Underestimation of Rhinogenic Causes in Patients Presenting to the Emergency Department with Acute Headache.
Journal: 2016/April - Acta Neurologica Taiwanica
ISSN: 1028-768X
PUBMED: 26179834
Abstract:
OBJECTIVE
Differential diagnosis is essential, since secondary headache due to paranasal sinus lesions are similar in headache characteristics to primary headache. However, since patients visiting the emergency department due to acute severe headache are primarily treated by neurologists, paranasal sinuses lesions and anatomical variations of the nasal cavity causing the headache are commonly overlooked because of the clinician's lack of knowledge about rhinosinugenic headache. This study investigated the prevalence of paranasal sinus lesions and anatomical variations that may cause secondary headaches in patients who were diagnosed as primary headache and treated by neurologists in the emergency room.
METHODS
A retrospective study was done involving 1235 patients who visited the emergency department from January 2008 to December 2012 and who were diagnosed with primary headache.
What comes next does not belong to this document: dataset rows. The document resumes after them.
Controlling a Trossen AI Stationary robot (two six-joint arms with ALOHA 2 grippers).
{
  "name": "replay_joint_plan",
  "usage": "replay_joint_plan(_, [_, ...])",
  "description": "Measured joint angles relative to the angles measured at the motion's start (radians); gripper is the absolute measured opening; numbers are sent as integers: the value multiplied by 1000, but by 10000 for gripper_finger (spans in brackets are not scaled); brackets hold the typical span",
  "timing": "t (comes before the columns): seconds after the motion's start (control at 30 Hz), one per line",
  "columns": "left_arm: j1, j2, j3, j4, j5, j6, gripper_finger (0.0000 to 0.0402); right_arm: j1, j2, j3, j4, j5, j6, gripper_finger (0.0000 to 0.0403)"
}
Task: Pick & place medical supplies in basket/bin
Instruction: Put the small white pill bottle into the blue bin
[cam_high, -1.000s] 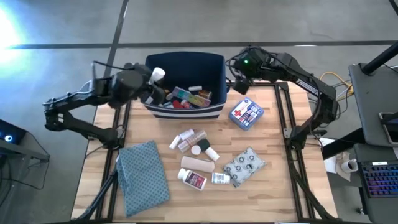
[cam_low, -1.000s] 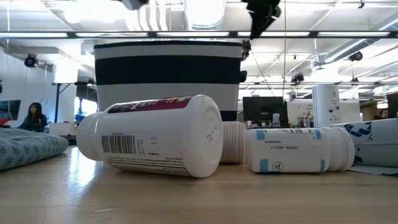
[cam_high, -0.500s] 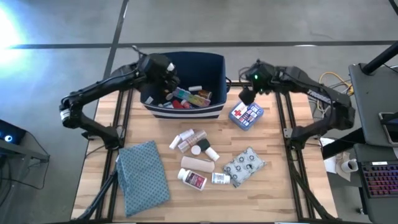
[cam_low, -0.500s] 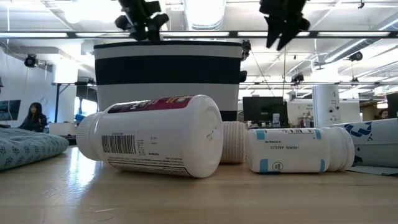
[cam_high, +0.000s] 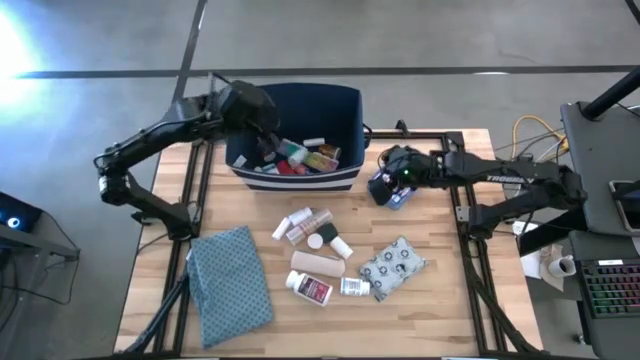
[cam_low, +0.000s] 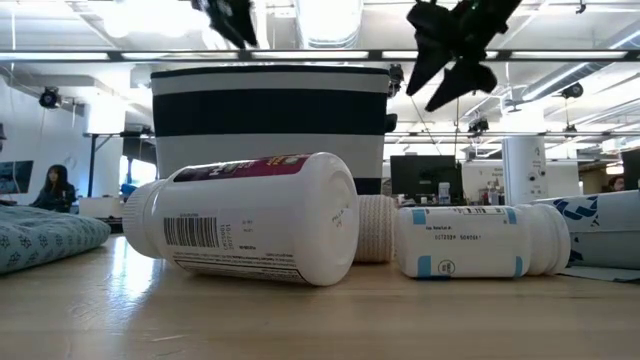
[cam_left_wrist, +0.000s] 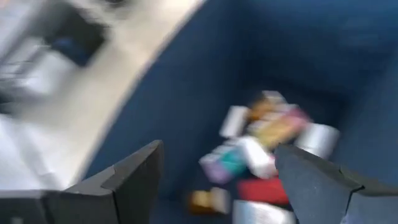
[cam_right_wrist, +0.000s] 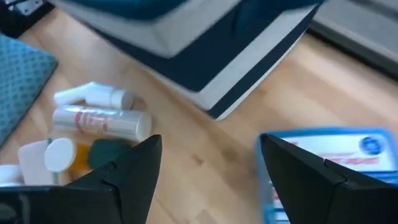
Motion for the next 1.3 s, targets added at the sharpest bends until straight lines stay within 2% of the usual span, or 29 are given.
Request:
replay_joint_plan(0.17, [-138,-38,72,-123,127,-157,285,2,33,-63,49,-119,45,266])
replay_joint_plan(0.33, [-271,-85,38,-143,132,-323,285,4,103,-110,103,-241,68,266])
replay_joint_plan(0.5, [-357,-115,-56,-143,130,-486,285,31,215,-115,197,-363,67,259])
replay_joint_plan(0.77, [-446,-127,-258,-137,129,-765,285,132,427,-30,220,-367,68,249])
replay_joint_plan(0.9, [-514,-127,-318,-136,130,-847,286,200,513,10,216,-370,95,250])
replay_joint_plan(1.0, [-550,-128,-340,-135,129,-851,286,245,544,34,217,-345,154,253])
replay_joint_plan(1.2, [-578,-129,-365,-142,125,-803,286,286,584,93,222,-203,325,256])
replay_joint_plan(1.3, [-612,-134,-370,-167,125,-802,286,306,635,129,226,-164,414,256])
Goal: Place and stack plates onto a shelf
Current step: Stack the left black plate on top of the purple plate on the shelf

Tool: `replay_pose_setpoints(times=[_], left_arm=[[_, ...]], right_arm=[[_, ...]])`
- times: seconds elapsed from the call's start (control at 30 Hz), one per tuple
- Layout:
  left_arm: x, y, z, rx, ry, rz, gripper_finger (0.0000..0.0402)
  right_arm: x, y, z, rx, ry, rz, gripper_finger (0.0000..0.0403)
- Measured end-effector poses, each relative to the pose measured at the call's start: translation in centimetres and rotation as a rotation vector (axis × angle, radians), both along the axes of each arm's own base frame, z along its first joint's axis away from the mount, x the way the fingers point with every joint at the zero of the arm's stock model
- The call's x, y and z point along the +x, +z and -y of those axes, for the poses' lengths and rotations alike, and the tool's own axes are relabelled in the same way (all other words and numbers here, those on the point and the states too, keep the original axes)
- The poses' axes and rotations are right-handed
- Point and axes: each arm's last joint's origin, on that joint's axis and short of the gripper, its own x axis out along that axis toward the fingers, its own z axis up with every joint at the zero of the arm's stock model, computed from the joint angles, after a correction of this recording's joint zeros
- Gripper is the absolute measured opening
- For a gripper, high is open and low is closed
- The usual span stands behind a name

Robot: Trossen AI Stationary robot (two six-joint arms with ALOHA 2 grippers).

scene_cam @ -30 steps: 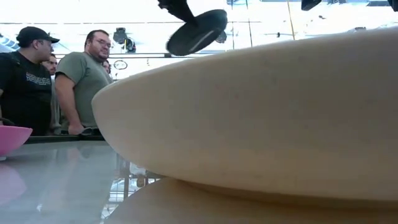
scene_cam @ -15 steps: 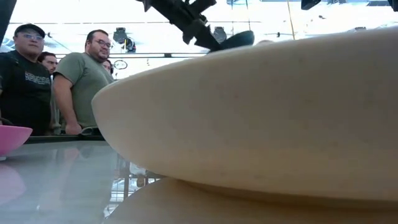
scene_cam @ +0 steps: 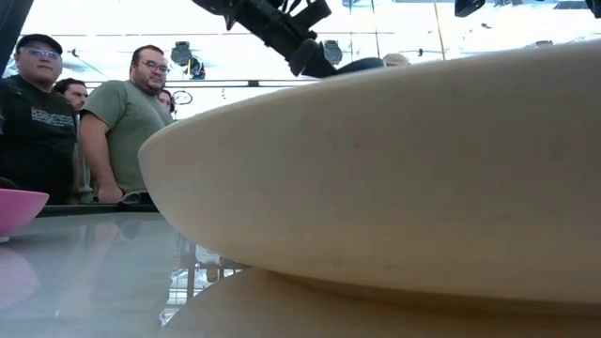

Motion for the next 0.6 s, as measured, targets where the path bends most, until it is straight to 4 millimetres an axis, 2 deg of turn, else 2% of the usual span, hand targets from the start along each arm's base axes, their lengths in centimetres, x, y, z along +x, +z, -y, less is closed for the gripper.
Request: replay_pose_setpoints(times=[0.2,0.6], left_arm=[[-0.03,0.12,-0.31,-0.023,0.018,0.022,0.0059],[0.03,0.47,-0.64,-0.065,0.056,0.08,0.0172]], right_arm=[[0.0,0.0,0.0,0.0,0.0,0.0,0.0102],[0.0,-0.01,0.01,-0.003,-0.001,-0.001,0.0102]])
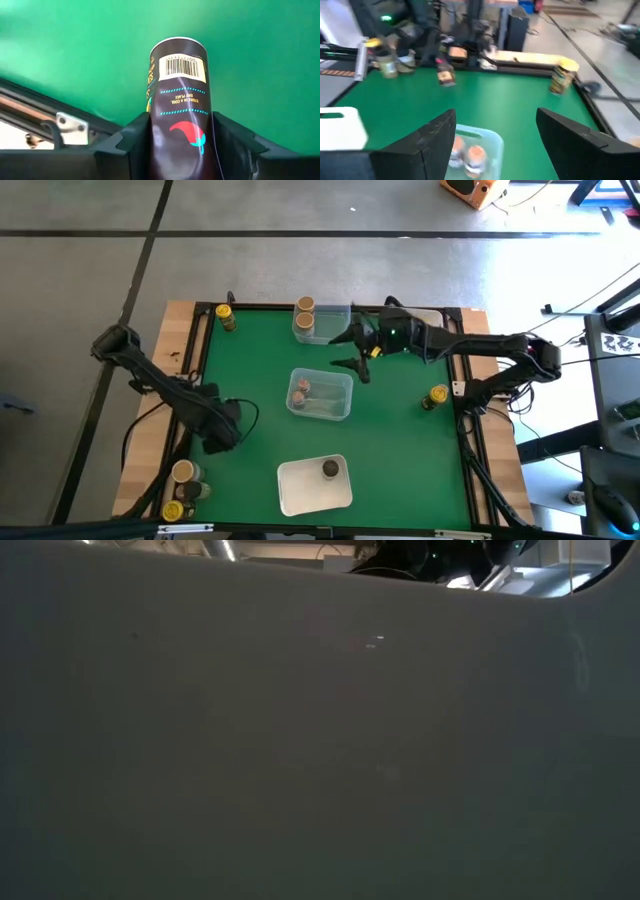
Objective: Sort spices by type
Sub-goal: Put the yellow seasoning bottle into the top white bin
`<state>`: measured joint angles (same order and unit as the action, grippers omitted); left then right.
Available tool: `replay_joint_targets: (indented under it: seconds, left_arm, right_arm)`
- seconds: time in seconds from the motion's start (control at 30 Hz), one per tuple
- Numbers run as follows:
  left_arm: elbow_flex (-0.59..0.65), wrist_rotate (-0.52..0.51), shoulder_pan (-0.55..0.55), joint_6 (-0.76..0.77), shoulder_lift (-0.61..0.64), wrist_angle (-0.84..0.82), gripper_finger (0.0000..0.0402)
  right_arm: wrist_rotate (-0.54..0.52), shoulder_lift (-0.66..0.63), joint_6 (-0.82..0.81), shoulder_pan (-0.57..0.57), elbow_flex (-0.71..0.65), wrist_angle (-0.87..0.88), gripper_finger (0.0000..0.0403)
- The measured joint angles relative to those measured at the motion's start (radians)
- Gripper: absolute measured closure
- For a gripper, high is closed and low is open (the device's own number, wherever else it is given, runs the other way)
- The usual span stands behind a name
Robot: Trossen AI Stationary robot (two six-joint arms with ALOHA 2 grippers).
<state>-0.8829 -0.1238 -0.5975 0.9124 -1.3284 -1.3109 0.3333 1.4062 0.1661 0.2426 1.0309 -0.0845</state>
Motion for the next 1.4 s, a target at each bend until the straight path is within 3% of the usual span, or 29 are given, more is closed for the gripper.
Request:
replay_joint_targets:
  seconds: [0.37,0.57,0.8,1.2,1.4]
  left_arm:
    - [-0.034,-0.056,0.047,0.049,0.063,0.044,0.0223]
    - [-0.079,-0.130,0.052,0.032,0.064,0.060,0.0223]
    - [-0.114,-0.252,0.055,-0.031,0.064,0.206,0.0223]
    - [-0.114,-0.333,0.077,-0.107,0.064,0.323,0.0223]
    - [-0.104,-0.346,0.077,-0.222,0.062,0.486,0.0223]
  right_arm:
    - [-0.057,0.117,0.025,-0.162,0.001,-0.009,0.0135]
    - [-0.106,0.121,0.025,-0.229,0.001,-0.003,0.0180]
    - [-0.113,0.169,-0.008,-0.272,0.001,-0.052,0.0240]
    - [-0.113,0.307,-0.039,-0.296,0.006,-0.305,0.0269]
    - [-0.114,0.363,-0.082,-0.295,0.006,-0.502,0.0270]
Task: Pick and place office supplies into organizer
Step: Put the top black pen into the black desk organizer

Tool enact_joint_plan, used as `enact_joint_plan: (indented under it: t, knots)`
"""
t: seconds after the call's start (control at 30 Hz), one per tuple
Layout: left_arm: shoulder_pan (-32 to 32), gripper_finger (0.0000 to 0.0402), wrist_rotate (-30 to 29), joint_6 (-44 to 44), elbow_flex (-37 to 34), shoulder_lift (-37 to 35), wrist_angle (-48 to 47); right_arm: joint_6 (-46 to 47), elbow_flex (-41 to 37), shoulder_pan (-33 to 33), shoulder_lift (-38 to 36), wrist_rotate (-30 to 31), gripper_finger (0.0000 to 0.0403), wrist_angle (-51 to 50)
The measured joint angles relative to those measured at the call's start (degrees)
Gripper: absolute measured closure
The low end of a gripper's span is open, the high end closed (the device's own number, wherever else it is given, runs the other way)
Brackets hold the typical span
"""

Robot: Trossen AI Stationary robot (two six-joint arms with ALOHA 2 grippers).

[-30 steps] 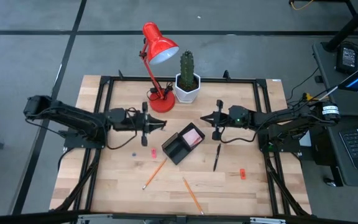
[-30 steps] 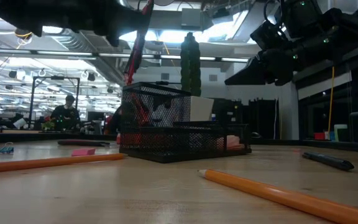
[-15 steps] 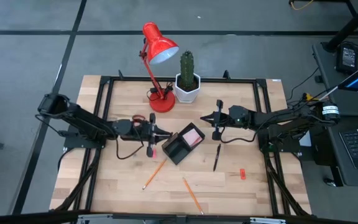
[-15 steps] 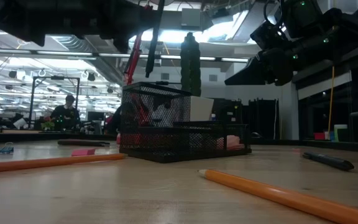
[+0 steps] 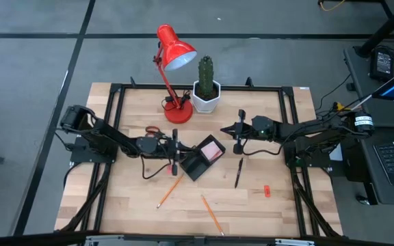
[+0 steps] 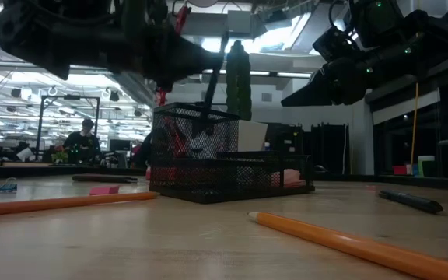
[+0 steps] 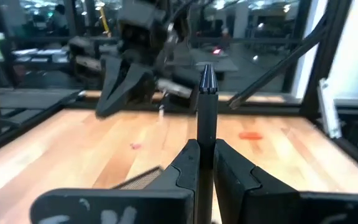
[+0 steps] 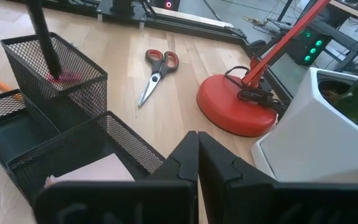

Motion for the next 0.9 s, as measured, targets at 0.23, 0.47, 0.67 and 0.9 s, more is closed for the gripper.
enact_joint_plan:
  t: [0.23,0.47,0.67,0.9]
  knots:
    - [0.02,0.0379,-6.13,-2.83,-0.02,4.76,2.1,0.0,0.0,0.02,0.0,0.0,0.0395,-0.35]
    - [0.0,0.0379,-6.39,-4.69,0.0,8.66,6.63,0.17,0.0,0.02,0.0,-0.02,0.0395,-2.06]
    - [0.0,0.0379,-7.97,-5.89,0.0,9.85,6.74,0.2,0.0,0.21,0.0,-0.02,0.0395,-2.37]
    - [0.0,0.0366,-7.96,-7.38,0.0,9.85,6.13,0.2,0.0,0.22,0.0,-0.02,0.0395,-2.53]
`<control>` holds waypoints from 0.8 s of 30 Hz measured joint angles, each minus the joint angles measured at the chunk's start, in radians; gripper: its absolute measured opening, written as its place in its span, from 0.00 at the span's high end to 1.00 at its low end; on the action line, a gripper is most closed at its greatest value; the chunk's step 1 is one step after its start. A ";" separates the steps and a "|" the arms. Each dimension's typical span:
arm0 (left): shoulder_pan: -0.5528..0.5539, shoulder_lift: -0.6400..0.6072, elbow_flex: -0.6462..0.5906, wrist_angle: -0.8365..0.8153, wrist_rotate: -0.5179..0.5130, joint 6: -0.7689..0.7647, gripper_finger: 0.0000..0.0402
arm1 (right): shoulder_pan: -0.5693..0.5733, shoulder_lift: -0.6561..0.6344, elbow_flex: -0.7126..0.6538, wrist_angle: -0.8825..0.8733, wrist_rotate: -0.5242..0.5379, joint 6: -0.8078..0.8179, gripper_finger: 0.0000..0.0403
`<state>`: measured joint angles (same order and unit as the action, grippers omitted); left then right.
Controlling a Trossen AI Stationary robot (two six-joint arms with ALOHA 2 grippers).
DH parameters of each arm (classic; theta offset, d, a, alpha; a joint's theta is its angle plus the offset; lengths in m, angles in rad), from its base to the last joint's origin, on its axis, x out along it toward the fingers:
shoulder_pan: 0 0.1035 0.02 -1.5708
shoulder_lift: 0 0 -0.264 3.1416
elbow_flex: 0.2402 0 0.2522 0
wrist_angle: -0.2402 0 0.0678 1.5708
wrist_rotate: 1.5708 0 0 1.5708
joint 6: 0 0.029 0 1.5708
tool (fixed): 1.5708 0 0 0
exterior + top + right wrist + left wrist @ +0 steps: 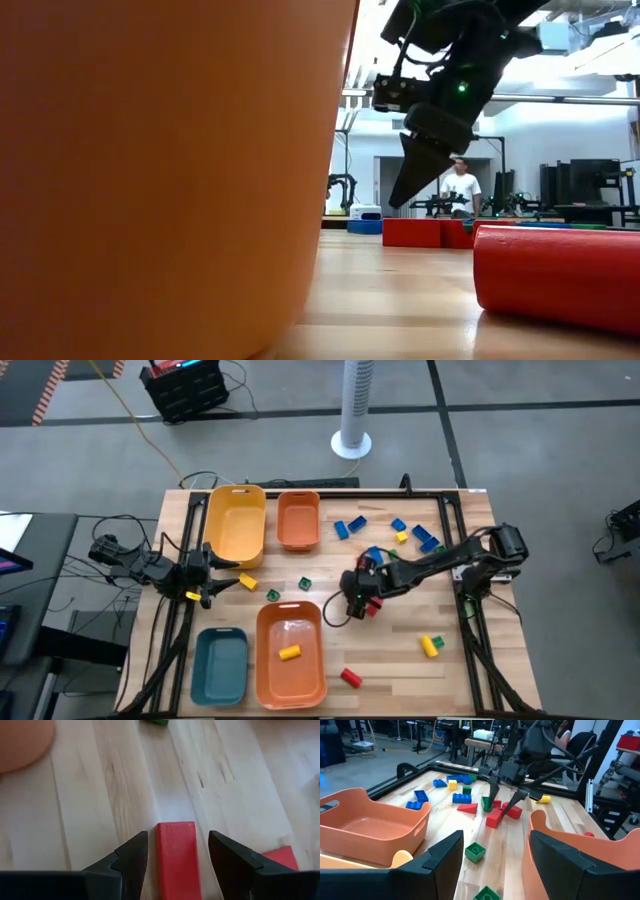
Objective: Sort blocks
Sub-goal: Put the red block into the top orange bin
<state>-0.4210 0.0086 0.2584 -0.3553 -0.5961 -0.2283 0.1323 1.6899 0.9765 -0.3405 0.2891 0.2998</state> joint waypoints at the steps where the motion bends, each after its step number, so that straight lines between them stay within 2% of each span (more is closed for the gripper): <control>1: 0.000 0.000 0.000 0.000 0.000 0.000 0.44 | -0.008 0.000 0.000 0.001 -0.012 -0.007 0.45; 4: 0.000 0.000 0.000 -0.002 0.000 0.002 0.44 | -0.023 0.020 0.001 0.035 -0.049 -0.024 0.45; 11: 0.000 0.000 0.000 -0.009 0.000 0.000 0.44 | -0.027 0.119 0.000 0.046 -0.057 -0.035 0.45; 17: 0.000 0.000 0.000 -0.015 0.000 -0.001 0.44 | -0.026 0.124 0.001 0.057 -0.060 -0.028 0.46; 20: 0.000 0.000 0.000 -0.015 0.000 -0.004 0.44 | -0.031 0.113 0.000 0.061 -0.060 -0.032 0.51; 24: 0.000 0.000 0.000 -0.015 0.000 -0.004 0.44 | -0.046 0.111 0.000 0.065 -0.060 -0.044 0.67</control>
<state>-0.4210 0.0082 0.2584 -0.3702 -0.5962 -0.2328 0.0868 1.8011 0.9768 -0.2752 0.2295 0.2562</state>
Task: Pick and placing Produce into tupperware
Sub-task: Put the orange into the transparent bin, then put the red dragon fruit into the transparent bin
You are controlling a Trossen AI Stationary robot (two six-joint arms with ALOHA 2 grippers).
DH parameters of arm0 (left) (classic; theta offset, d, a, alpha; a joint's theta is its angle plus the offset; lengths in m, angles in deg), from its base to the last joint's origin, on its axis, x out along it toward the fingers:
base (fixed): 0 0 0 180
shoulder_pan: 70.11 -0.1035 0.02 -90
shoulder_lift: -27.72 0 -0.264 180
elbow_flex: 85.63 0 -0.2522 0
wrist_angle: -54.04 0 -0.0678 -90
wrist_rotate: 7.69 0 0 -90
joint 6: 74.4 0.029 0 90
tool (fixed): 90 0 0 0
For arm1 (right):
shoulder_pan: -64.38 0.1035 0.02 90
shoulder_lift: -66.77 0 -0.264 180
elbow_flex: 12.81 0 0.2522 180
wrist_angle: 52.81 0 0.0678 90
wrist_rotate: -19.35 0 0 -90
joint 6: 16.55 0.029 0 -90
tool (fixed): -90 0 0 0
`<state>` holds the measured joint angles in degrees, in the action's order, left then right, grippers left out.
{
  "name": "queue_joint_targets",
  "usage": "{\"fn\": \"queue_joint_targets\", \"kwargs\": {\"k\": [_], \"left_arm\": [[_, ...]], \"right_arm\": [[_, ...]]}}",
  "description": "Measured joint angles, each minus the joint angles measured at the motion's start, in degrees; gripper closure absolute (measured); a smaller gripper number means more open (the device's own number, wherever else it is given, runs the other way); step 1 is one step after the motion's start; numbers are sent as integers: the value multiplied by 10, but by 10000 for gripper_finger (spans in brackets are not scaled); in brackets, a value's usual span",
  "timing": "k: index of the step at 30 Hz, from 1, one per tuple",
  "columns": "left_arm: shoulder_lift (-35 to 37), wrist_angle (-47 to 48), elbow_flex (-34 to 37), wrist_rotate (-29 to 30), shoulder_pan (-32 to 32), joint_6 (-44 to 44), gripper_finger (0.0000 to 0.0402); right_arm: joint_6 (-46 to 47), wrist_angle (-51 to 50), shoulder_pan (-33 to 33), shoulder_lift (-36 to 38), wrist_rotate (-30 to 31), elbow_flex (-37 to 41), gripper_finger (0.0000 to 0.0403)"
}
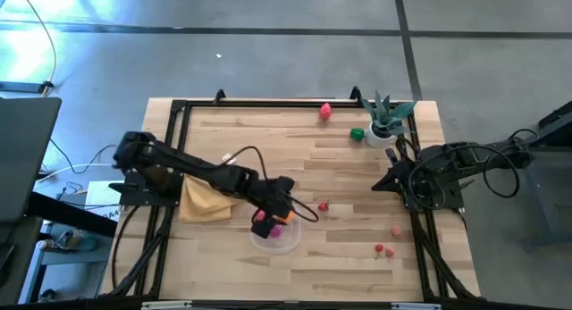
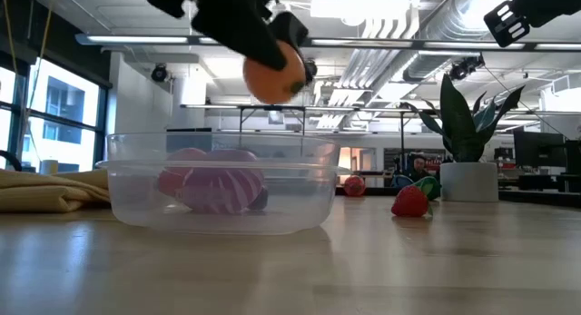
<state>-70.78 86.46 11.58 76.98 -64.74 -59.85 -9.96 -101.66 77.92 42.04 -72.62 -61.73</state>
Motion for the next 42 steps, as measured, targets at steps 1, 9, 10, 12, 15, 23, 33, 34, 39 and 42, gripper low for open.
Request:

From the axial view of brain computed tomography, examination of sinusitis, mucosal contact points, concha bullosa, isolated sphenoid lesion, and osteoma were done, and location and morphology was analyzed.
METHODS
Three hundred fifty-five of 1235 (28.7%) patients had sinusitis, mucosal contact points, concha bullosa, isolated sphenoid lesion, and osteoma as possible causes for secondary headaches.
CONCLUSIONS
Differential diagnosis of primary headaches requires knowledge of paranasal sinus lesions including rhinosinusitis or anatomical variations. Also, interdisciplinary evaluation of acute headache presenting to the emergency room is necessary for accurate diagnosis and proper management.